▸ **What is being asked**
Each entry needs to be reproduced exactly, with none left out.

▸ **Source data**
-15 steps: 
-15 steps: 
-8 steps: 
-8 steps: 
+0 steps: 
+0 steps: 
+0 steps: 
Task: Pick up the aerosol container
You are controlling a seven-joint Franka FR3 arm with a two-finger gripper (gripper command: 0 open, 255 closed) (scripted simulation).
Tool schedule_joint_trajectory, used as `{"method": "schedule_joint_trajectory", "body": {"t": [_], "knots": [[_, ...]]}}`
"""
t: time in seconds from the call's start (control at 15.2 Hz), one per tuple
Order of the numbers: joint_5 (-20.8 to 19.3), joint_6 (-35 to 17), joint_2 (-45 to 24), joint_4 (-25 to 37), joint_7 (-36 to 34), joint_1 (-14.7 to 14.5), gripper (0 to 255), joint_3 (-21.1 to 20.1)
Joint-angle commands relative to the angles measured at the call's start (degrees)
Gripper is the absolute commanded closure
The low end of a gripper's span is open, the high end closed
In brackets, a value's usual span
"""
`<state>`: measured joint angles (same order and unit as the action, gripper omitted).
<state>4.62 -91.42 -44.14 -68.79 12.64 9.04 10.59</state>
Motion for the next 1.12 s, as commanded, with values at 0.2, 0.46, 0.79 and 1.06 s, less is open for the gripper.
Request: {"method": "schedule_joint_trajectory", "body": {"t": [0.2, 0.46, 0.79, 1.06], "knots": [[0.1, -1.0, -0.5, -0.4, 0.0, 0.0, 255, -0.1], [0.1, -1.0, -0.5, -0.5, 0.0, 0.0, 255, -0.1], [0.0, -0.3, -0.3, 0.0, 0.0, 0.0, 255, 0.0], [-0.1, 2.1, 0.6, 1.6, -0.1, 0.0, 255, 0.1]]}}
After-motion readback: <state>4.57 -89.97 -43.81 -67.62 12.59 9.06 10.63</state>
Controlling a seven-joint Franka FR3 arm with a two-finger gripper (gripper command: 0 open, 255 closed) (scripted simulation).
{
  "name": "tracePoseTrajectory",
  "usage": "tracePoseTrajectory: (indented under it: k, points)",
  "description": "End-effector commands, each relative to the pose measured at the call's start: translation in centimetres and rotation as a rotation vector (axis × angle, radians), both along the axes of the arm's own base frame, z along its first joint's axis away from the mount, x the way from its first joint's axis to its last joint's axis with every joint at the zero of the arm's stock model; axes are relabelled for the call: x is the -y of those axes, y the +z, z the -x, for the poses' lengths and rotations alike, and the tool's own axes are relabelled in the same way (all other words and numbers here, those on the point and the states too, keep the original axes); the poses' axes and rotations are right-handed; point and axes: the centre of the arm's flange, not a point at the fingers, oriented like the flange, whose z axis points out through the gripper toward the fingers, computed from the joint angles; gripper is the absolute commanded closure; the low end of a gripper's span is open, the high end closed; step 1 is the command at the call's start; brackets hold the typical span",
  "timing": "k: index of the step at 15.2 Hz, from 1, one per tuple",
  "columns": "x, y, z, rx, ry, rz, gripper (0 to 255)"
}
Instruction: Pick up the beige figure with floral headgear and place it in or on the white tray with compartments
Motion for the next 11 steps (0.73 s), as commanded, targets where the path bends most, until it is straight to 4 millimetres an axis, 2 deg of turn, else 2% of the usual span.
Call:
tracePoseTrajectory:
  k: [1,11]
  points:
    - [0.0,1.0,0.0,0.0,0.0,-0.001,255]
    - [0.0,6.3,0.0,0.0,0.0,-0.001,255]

▸ **Task solution**
-15 steps: 
-15 steps: 
-8 steps: 
-8 steps: 
+0 steps: 
+0 steps: 
+0 steps: 
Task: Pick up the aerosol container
You are controlling a seven-joint Franka FR3 arm with a two-finger gripper (gripper command: 0 open, 255 closed) (scripted simulation).
Tool schedule_joint_trajectory, used as `{"method": "schedule_joint_trajectory", "body": {"t": [_], "knots": [[_, ...]]}}`
"""
t: time in seconds from the call's start (control at 15.2 Hz), one per tuple
Order of the numbers: joint_5 (-20.8 to 19.3), joint_6 (-35 to 17), joint_2 (-45 to 24), joint_4 (-25 to 37), joint_7 (-36 to 34), joint_1 (-14.7 to 14.5), gripper (0 to 255), joint_3 (-21.1 to 20.1)
Joint-angle commands relative to the angles measured at the call's start (degrees)
Gripper is the absolute commanded closure
The low end of a gripper's span is open, the high end closed
In brackets, a value's usual span
"""
`<state>`: measured joint angles (same order and unit as the action, gripper omitted).
<state>4.62 -91.42 -44.14 -68.79 12.64 9.04 10.59</state>
Motion for the next 1.12 s, as commanded, with values at 0.2, 0.46, 0.79 and 1.06 s, less is open for the gripper.
Request: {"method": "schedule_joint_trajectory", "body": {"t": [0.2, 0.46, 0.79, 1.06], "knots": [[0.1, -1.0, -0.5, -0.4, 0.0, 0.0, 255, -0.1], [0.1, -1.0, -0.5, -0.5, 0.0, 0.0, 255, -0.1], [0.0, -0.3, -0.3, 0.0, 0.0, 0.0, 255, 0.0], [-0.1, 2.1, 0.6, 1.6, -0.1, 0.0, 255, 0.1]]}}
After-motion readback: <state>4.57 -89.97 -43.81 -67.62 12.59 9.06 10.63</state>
Controlling a seven-joint Franka FR3 arm with a two-finger gripper (gripper command: 0 open, 255 closed) (scripted simulation).
{
  "name": "tracePoseTrajectory",
  "usage": "tracePoseTrajectory: (indented under it: k, points)",
  "description": "End-effector commands, each relative to the pose measured at the call's start: translation in centimetres and rotation as a rotation vector (axis × angle, radians), both along the axes of the arm's own base frame, z along its first joint's axis away from the mount, x the way from its first joint's axis to its last joint's axis with every joint at the zero of the arm's stock model; axes are relabelled for the call: x is the -y of those axes, y the +z, z the -x, for the poses' lengths and rotations alike, and the tool's own axes are relabelled in the same way (all other words and numbers here, those on the point and the states too, keep the original axes); the poses' axes and rotations are right-handed; point and axes: the centre of the arm's flange, not a point at the fingers, oriented like the flange, whose z axis points out through the gripper toward the fingers, computed from the joint angles; gripper is the absolute commanded closure; the low end of a gripper's span is open, the high end closed; step 1 is the command at the call's start; brackets hold the typical span",
  "timing": "k: index of the step at 15.2 Hz, from 1, one per tuple",
  "columns": "x, y, z, rx, ry, rz, gripper (0 to 255)"
}
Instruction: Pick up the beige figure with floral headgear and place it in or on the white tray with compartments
Motion for the next 11 steps (0.73 s), as commanded, targets where the path bends most, until it is straight to 4 millimetres an axis, 2 deg of turn, else 2% of the usual span.
Call:
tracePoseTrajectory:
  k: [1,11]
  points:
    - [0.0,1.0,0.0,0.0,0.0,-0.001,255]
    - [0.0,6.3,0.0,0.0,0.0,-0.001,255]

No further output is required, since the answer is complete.